INSTRUCTIONS TO FOLLOW — Repeat the data that follows, word for word, without the images.
━━ SUPPLIED ENTRIES
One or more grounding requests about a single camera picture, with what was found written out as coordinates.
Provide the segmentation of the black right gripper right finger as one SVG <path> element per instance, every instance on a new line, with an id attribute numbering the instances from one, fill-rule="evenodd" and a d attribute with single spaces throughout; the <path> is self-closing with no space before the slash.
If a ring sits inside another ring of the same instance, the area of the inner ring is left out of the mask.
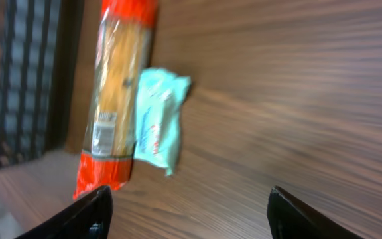
<path id="1" fill-rule="evenodd" d="M 267 218 L 273 239 L 361 239 L 279 186 L 269 194 Z"/>

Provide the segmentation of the orange spaghetti pasta packet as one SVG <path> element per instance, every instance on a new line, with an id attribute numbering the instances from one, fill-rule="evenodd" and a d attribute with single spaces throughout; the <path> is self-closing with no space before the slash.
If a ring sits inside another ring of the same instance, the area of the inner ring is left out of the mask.
<path id="1" fill-rule="evenodd" d="M 102 185 L 120 189 L 130 178 L 135 148 L 135 100 L 147 67 L 156 0 L 104 0 L 88 124 L 73 197 Z"/>

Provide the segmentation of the teal snack packet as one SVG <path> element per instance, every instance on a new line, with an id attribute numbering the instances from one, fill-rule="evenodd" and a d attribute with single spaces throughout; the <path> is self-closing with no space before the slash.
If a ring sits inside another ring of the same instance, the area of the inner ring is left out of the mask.
<path id="1" fill-rule="evenodd" d="M 173 174 L 181 146 L 180 113 L 191 86 L 188 76 L 164 68 L 143 70 L 136 102 L 134 158 Z"/>

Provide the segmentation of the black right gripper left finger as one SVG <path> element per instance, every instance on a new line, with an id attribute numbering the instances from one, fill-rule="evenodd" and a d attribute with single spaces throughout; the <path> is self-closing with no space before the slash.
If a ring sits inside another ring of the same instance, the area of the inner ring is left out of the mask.
<path id="1" fill-rule="evenodd" d="M 16 239 L 107 239 L 112 215 L 111 189 L 103 185 Z"/>
━━━━
EXERCISE RESULT —
One or more grounding requests about a single camera picture, with what was found written out as coordinates.
Provide the segmentation of the black right gripper right finger as one SVG <path> element per instance, every instance on a new line, with an id attribute numbering the instances from one, fill-rule="evenodd" and a d attribute with single spaces throughout; the <path> is self-closing with no space before the slash.
If a ring sits inside another ring of the same instance, the area of the inner ring is left out of the mask.
<path id="1" fill-rule="evenodd" d="M 267 218 L 273 239 L 361 239 L 279 186 L 269 194 Z"/>

Provide the segmentation of the orange spaghetti pasta packet as one SVG <path> element per instance, every instance on a new line, with an id attribute numbering the instances from one, fill-rule="evenodd" and a d attribute with single spaces throughout; the <path> is self-closing with no space before the slash.
If a ring sits inside another ring of the same instance, the area of the inner ring is left out of the mask.
<path id="1" fill-rule="evenodd" d="M 102 185 L 120 189 L 130 178 L 135 148 L 135 100 L 147 67 L 156 0 L 104 0 L 88 124 L 73 197 Z"/>

Provide the segmentation of the teal snack packet as one SVG <path> element per instance, every instance on a new line, with an id attribute numbering the instances from one, fill-rule="evenodd" and a d attribute with single spaces throughout; the <path> is self-closing with no space before the slash.
If a ring sits inside another ring of the same instance, the area of the inner ring is left out of the mask.
<path id="1" fill-rule="evenodd" d="M 173 174 L 181 146 L 180 113 L 191 86 L 188 76 L 164 68 L 143 70 L 136 102 L 134 158 Z"/>

Provide the segmentation of the black right gripper left finger as one SVG <path> element per instance, every instance on a new line, with an id attribute numbering the instances from one, fill-rule="evenodd" and a d attribute with single spaces throughout; the <path> is self-closing with no space before the slash.
If a ring sits inside another ring of the same instance, the area of the inner ring is left out of the mask.
<path id="1" fill-rule="evenodd" d="M 16 239 L 107 239 L 112 215 L 111 189 L 103 185 Z"/>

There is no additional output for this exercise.